I woke up very early this morning and starting thinking to myself “Is SelfKey Real?”. I’m not sure why that popped up because I didn’t realize my brain was even caring about them.

They have an ICO dropping this week and to me, it feels strange. Loads of reasons — but hey — what do I know — it’s just my opinion. Here are a few loose thoughts:

  • Twitter wouldn’t let me post their URL at all, popping the following message every time I tried to tweet out their site:
  • “This request looks like it might be automated. To protect our users from spam and other malicious activity, we can’t complete this action right now. Please try again later.”
  • Same for the token site itself — though they are pushing out alerts for it — Twitter won’t allow it.
  • This, to me, means that Twitter has blocked their URL. Perhaps they got too aggressive but it’s a red flag for me.
  • Their Twitter account is loaded with what look like paid for followers. How does a supposedly self sovereign identity company suddenly exist with a massive team and nobody heard of them before.
  • The team is massive — and I wonder how their advisors are being compensated. In market we have seen advisors asking for substantial percentages of tokens that are issued. The list of advisors is huge. I have confirmed that Chris Skinner is an advisor though, so that is cleared up (I was tweeting on that one).
  • Their market makes little sense other than the citizenship-through-investment angle, which is about as small a niche as you can find. KYC and AML are brutal hard things to solve — and the best banks are going to take years to unravel that Gordian knot.
  • The development plans are insanely aggressive — kudos for the guts but they don’t control nearly as much as they think they do. I’ve always said “Control only what you must. Influence the rest.” — they are attempting to control too many things in their dev pipeline IMO.
  • Loads more things that make my “spidey sense” tingle — things just don’t feel right.

On the other hand, perhaps SelfKey’s base in the various Caribbean countries gives it a small town advantage. They have partners (e.g. NTL) that have reach it seems.

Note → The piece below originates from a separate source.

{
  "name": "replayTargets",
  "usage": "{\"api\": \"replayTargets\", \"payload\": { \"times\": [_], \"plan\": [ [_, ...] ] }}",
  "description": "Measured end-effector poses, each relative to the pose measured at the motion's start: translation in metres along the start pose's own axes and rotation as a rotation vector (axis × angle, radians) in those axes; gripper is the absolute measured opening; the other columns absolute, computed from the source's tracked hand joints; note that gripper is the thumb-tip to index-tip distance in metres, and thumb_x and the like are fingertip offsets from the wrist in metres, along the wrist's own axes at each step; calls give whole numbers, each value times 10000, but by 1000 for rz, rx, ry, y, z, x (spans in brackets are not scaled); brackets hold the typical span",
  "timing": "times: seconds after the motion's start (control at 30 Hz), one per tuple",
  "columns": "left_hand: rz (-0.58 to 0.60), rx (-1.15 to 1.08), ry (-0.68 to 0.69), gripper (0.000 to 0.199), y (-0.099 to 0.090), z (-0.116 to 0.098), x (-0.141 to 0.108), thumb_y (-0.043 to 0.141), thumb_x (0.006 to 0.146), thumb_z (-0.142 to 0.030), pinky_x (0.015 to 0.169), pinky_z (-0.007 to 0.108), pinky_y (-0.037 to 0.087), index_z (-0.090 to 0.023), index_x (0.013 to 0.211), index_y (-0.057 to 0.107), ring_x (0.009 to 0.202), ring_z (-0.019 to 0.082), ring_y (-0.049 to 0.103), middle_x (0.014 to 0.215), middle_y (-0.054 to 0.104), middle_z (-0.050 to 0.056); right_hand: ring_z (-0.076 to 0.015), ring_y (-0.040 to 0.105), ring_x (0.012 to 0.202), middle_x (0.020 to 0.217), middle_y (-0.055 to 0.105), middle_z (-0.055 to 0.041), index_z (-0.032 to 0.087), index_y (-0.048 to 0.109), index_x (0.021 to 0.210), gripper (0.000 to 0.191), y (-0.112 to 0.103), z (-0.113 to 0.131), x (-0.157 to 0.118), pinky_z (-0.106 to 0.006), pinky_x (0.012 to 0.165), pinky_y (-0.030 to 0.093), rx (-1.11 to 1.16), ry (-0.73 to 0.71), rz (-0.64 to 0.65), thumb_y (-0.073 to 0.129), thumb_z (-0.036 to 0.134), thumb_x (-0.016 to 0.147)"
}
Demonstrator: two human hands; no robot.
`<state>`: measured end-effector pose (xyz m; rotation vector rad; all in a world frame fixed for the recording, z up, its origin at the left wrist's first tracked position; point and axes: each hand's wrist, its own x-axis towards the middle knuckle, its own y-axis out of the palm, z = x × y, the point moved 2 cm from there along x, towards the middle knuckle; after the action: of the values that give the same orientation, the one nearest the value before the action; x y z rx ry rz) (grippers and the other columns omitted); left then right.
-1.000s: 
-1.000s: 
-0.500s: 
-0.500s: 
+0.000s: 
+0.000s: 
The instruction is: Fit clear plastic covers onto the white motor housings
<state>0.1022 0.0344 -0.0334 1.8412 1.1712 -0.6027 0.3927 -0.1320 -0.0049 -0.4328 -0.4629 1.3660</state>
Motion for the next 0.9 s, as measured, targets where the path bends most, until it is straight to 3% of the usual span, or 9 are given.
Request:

Success in projects with a big bank (Standard Chartered) looks pretty good.

However, at a more fundamental level they are missing my 2 main checkboxes that I use to see if a solution is really providing a “self sovereign identity”:

  • What happens if they go under? A truly self sovereign network would be able to pick up the pieces and keep going. I don’t see how they do that.
  • Governance — the number 1 play for big organizations to jump on board is solid governance. I don’t see anything here at all in the handling of the business, legal, and technical governance that is a must for success with self sovereign identity.

To me this is not a system I’d be jumping onto — but I look at the broader market for identity. Perhaps the niche play here is key. I don’t see the utility but some might.

My clients and partners will be getting strong advice to avoid this one. But I’m not your advisor.

Originally published at Darrell O’Donnell, P.Eng..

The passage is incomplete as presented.